A UPS subscriber can also choose from any of the pension funds registered with PFRDA. In case they do not actively make this choice, they will be deemed to have chosen the default pattern. Subscribers shall have an option to change the choice of pension fund once in a financial year and investment choice twice in a financial year.
A UPS subscriber exercising choice of pension fund other than the default pattern, shall choose any one of the following investment choices:

(i) Invest one hundred percent of the funds in Government securities (Scheme G)
(ii) Invest in any one of the following life cycle-based schemes:
(A) Conservative Life Cycle Fund with maximum exposure to equity capped at twenty-five percent.
(B) Moderate Life Cycle Fund with maximum exposure to equity capped at fifty percent.

Withdrawals from UPS
One could withdraw up to 25 per cent of one’s own contributions after completion of a lock-in period of three years from the date of enrolment under UPS or NPS, whichever is earlier.

These withdrawals can only be made a maximum of 3 times. In ordinary circumstances, one could make withdrawals for “the purchase or construction of a residential house or flat in his or her name or in a joint name with his or her legally wedded spouse.”

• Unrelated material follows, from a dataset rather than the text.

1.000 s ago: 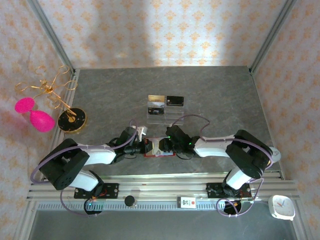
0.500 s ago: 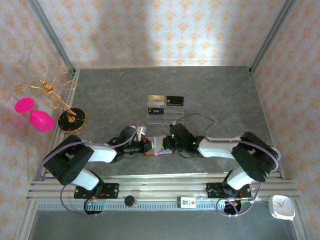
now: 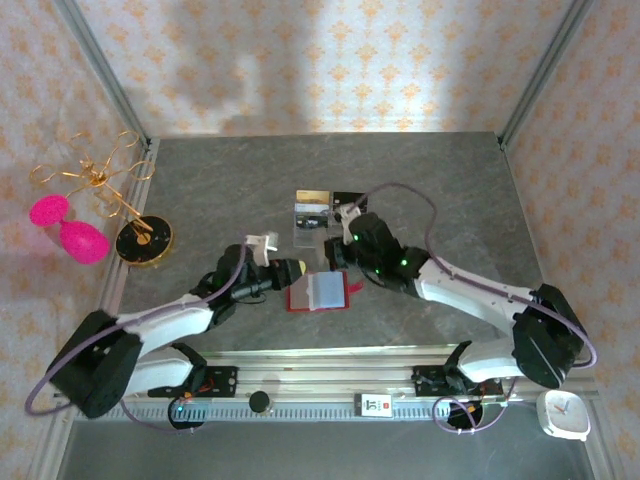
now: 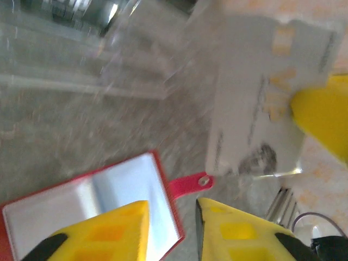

However, in case the subscriber already owns, either individually or in the joint name, a residential house or flat, other than ancestral property, no withdrawal under these regulations shall be permitted.

Moreover, if a Central Government employee has been on deputation or foreign service for which applicable contribution has not been received under the individual corpus and the pool corpus, this period will not be considered for qualifying service, for which a minimum of 10 years is required.